§ What to work on:
I'd like the number of lines in the material below that include the word "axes", written with no other text.

§ Dataset section:
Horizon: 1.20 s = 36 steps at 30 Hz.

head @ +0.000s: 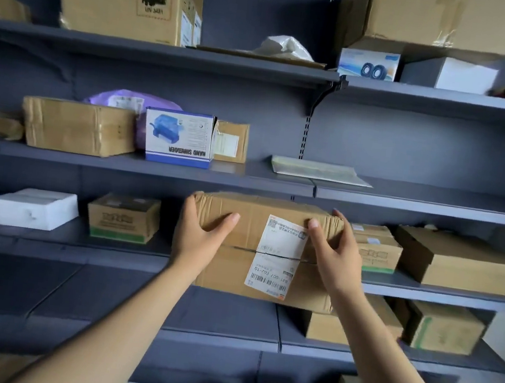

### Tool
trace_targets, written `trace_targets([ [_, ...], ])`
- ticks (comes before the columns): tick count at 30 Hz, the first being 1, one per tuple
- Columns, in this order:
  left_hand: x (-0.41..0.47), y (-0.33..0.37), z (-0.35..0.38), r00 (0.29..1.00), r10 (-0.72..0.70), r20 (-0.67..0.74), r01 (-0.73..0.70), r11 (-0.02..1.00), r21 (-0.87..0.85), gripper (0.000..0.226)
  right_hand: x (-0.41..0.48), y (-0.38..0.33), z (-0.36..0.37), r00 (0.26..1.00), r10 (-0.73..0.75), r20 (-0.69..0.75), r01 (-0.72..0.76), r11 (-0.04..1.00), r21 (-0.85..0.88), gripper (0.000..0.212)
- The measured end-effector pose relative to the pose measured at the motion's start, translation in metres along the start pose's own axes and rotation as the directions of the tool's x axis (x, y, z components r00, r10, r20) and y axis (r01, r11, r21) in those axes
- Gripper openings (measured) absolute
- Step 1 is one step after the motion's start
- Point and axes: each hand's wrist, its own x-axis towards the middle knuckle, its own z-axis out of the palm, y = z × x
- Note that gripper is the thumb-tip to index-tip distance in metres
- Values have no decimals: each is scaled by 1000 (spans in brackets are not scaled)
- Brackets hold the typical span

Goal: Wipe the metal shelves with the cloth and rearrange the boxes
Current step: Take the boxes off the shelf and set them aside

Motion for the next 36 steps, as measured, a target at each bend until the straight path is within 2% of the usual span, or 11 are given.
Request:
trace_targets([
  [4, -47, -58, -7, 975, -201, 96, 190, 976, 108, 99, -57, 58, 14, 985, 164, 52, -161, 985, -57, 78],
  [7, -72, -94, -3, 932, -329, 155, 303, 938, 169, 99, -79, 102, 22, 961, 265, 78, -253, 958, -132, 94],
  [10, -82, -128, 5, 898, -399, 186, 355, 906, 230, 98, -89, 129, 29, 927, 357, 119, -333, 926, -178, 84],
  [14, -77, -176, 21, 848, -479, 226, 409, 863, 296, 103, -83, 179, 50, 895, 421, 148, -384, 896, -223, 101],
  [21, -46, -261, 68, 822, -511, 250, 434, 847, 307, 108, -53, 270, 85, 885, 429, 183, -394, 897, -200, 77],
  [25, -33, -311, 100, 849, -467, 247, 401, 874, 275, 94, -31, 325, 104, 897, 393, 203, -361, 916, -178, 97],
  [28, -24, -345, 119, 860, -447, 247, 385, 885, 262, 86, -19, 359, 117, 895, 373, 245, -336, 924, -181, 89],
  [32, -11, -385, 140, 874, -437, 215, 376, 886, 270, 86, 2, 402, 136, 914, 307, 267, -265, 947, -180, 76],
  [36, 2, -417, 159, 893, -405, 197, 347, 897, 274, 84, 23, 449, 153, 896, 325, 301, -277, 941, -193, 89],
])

§ Task result:
2